When administered to a patient, the pharmaceutical formulation is
preferably sterile. Water is a preferred vehicle when the compound
of the invention is administered intravenously. Saline solutions
and aqueous dextrose and glycerol solutions can also be employed as
liquid vehicles, particularly for injectable solutions. Suitable
pharmaceutical vehicles also include excipients such as starch,
glucose, lactose, sucrose, gelatin, malt, rice, flour, chalk,
silica gel, sodium stearate, glycerol monostearate, talc, sodium
chloride, dried skim milk, glycerol, propylene, glycol, water,
ethanol and the like. The present agents, or pH buffering agents.
In addition, auxiliary, stabilizing, thickening, lubricating and
coloring agents may be used.
[0094] Pharmaceutical compositions comprising a compound of the
invention may be manufactured by means of conventional mixing,
dissolving, granulating, levigating, and emulsifying,
encapsulating, entrapping or lyophilizing process. Pharmaceutical
compositions may be formulated in conventional manner using one or
more physiologically acceptable carriers, diluents, excipients or
auxiliaries, which facilitate processing of compounds of the
invention into preparations which can be used pharmaceutically.
Proper formulation is dependent upon the route of administration
chosen.
[0095] The present compositions can take the form of solutions,
suspensions, emulsion, tablets, pills, pellets, and capsules,
capsules containing liquids, powders, sustained-release
formulations, suppositories, emulsions, aerosols, sprays,
suspensions, or any other form suitable for use. In one embodiment,
the pharmaceutically acceptable vehicle is a capsule (see e.g.,
Grosswald et al., U.S. Pat. No. 5,698,155). Other examples of
suitable pharmaceutical vehicles have been described in the art
(see Remington's Pharmaceutical Sciences, Philadelphia College of
Pharmacy and Science, 17.sup.th Edition, 1985). Preferred
compositions of the invention are formulated for oral delivery,
particularly for oral sustained release administration.
[0096] Compositions for oral delivery may be in the form of
tablets, lozenges, aqueous or oily suspensions, granules, powders,
emulsions, capsules, syrups or elixirs, for example. Orally
administered compositions may contain one or more optionally
agents, for example, sweetening agents such as fructose, aspartame
or saccharin; flavoring agents such as peppermint, oil of
wintergreen, or cherry coloring agents and preserving agents to
provide a pharmaceutically palatable preparation. Moreover, where
in tablet or pill form, the compositions may be coated to delay
disintegration and absorption in the gastrointestinal tract,
thereby providing a sustained action over an extended period of
time. Selectively permeable membranes surrounding an osmotically
active driving compound are also suitable for orally administered
compounds of the invention. In these later platforms, fluid from
the environment surrounding the capsule is imbibed by the driving
compound, which swells to displace the agent or agent composition
through an aperture. These delivery platforms can provide an
essentially zero order delivery profile as opposed to the spiked
profiles of immediate release formulations. A time delay material
such as glycerol monostearate or glycerol stearate may also be
used. Oral compositions can include standard vehicles such as
mannitol, lactose, starch, magnesium stearate, sodium saccharine,
cellulose, magnesium carbonate, etc. Such vehicles are preferably
of pharmaceutical grade.
[0097] For oral liquid preparations such as, for example,
suspensions, elixirs and solutions, suitable carriers, excipients
or diluents include water, saline, alkyleneglycols (e.g., propylene
glycol), polyalkylene glycols (e.g., polyethylene glycol) oils,
alcohols, slightly acidic buffers between pH 4 and pH 6 (e.g.,
acetate, citrate, ascorbate at between about mM to about 50 mM)

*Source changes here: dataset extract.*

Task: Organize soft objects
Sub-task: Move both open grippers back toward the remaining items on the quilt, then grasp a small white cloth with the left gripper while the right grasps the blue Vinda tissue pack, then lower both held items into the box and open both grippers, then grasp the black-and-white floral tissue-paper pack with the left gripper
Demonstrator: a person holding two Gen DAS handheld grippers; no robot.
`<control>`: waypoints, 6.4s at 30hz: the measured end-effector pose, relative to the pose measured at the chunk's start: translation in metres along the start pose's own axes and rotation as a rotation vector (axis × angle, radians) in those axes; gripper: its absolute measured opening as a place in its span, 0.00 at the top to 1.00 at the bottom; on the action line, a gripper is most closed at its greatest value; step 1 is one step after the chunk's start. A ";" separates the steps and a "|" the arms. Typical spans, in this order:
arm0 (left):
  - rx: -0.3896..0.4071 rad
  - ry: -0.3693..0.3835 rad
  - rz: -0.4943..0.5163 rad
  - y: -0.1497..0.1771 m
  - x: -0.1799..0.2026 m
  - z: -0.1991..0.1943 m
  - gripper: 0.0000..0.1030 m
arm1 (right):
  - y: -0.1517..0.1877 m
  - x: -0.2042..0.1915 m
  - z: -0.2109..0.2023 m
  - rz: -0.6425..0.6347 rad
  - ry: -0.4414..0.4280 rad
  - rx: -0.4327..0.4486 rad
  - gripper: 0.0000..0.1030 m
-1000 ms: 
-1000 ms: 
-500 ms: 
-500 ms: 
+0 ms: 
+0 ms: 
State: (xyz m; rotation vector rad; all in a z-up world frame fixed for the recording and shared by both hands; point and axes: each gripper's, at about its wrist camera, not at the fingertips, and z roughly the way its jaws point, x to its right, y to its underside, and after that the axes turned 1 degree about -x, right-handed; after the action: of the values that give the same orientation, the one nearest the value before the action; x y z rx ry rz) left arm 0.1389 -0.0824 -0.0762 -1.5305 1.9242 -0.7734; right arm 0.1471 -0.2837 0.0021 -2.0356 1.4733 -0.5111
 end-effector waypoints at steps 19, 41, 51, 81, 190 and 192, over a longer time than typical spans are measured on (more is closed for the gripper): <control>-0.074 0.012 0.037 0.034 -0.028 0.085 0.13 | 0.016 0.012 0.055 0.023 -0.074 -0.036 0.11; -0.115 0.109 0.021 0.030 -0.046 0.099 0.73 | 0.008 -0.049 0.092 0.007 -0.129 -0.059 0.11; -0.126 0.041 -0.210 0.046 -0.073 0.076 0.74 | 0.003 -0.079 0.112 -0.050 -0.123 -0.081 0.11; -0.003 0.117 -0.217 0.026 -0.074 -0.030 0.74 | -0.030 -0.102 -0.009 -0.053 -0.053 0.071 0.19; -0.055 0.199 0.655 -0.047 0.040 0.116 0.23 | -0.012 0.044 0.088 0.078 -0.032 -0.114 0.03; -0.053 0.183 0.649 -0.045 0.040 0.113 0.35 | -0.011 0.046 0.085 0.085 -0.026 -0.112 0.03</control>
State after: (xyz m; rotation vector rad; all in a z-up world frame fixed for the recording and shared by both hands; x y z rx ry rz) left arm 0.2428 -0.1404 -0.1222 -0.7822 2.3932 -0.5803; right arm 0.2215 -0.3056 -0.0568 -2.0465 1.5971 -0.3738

etc. Additionally, flavoring agents, preservatives, coloring
agents, bile salts, acylcarnitines and the like may be added.

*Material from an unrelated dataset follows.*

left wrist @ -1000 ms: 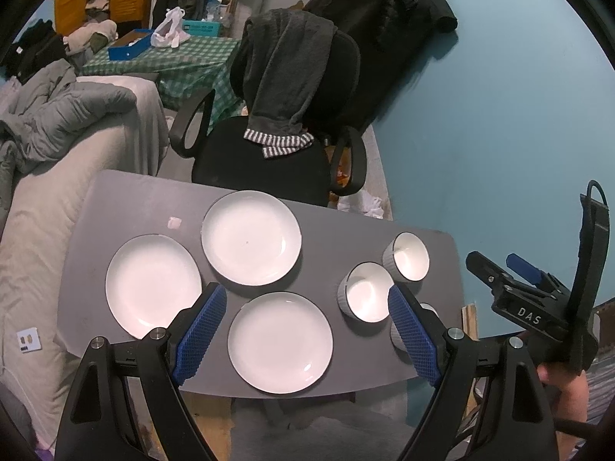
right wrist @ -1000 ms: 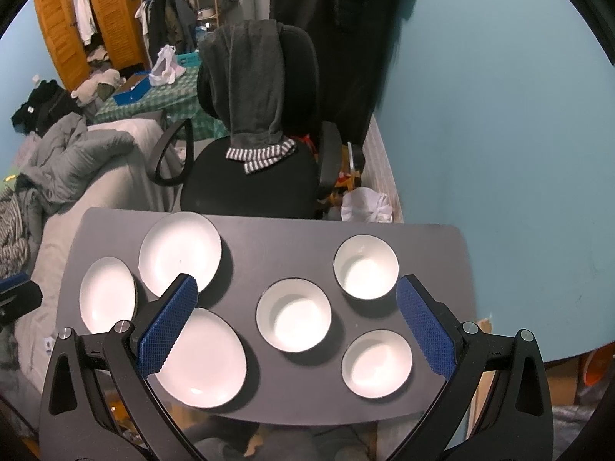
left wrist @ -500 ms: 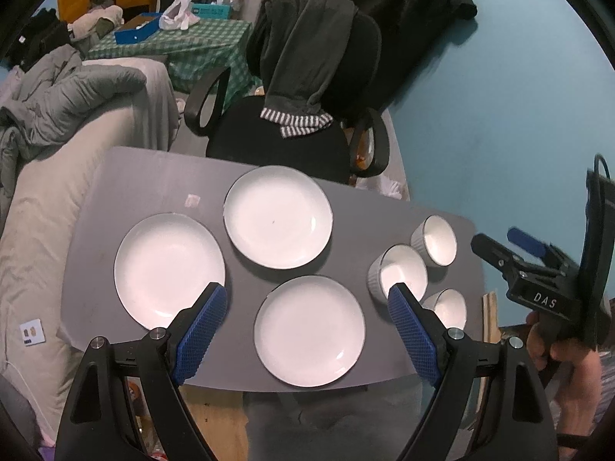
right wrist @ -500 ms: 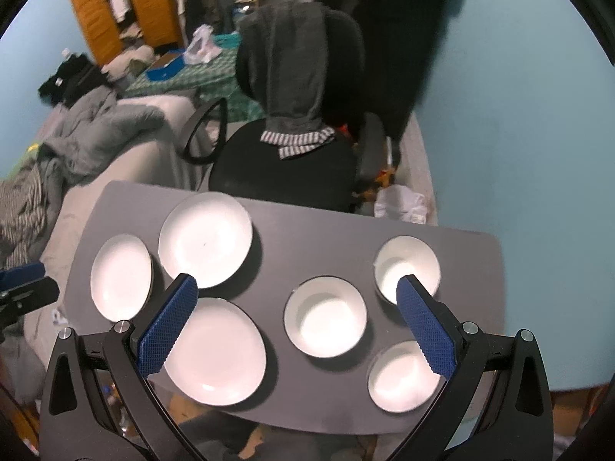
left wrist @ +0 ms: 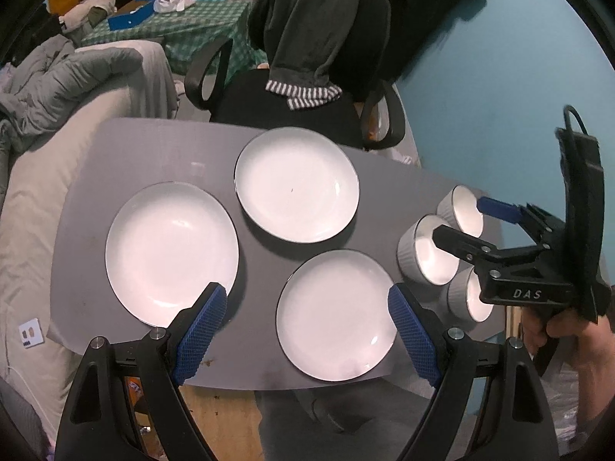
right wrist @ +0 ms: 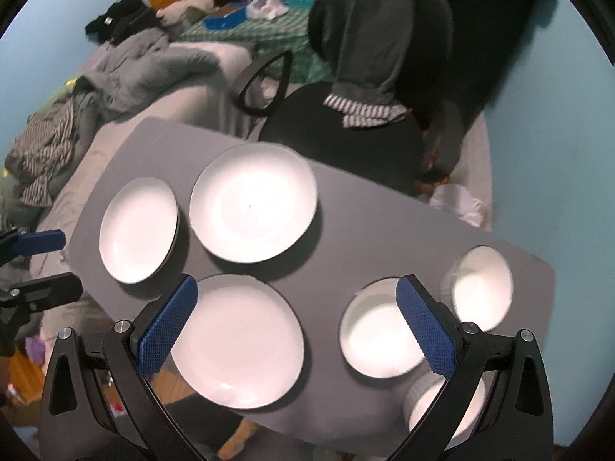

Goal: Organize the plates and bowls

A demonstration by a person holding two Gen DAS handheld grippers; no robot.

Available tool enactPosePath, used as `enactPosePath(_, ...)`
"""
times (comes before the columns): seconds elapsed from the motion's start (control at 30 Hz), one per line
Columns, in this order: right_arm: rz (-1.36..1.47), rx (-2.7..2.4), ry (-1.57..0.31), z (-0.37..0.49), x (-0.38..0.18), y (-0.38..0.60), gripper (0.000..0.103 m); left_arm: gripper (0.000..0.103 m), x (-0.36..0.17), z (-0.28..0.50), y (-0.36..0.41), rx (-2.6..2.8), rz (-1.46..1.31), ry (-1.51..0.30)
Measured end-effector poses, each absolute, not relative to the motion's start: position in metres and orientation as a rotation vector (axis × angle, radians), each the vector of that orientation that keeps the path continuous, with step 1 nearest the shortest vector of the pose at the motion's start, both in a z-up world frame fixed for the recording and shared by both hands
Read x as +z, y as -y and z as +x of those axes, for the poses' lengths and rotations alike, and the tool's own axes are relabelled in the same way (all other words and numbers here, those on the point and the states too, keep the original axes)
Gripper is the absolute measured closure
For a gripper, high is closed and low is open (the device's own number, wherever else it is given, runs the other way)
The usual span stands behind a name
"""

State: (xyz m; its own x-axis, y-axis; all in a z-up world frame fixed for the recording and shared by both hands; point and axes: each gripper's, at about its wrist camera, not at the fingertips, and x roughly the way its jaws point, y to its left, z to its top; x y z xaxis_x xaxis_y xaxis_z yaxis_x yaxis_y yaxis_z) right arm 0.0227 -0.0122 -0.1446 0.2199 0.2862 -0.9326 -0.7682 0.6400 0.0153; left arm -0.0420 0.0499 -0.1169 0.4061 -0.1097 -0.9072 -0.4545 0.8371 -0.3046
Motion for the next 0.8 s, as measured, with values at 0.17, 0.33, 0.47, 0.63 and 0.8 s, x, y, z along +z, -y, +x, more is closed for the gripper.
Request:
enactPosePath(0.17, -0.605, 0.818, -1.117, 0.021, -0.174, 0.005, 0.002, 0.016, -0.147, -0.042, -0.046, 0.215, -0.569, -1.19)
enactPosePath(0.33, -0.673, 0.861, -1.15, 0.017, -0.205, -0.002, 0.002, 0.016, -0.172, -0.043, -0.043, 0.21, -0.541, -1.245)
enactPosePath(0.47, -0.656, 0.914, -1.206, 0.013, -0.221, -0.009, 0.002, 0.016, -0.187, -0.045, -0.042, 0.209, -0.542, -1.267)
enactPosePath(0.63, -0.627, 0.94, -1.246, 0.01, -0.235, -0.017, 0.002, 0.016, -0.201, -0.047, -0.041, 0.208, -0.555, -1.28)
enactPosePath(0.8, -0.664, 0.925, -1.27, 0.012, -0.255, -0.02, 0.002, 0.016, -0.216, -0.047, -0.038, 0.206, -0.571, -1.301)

[0098] Compositions for administration via other routes may also be
contemplated. For buccal administration, the compositions may take
the form of tablets, lozenges, etc. formulated in conventional
manner. Liquid drug formulations suitable for use with nebulizers
and liquid spray devices and EHD aerosol devices will typically
include a compound of the invention with a pharmaceutically
acceptable vehicle. Preferably, the pharmaceutically acceptable
vehicle is a liquid such as alcohol, water, polyethylene glycol or
a perfluorocarbon. Optionally, another material may be added to
alter the aerosol properties of the solution or suspension of
compounds of the invention. Preferably, this material is liquid
such as alcohol, glycol, polyglycol or fatty acid. Other methods of
formulating liquid drug solutions or suspension suitable for use in
aerosol devices are known to those of skill in the art (see, e.g.,
Biesalski, U.S. Pat. No. 5,112,598; Biesalski, U.S. Pat. No.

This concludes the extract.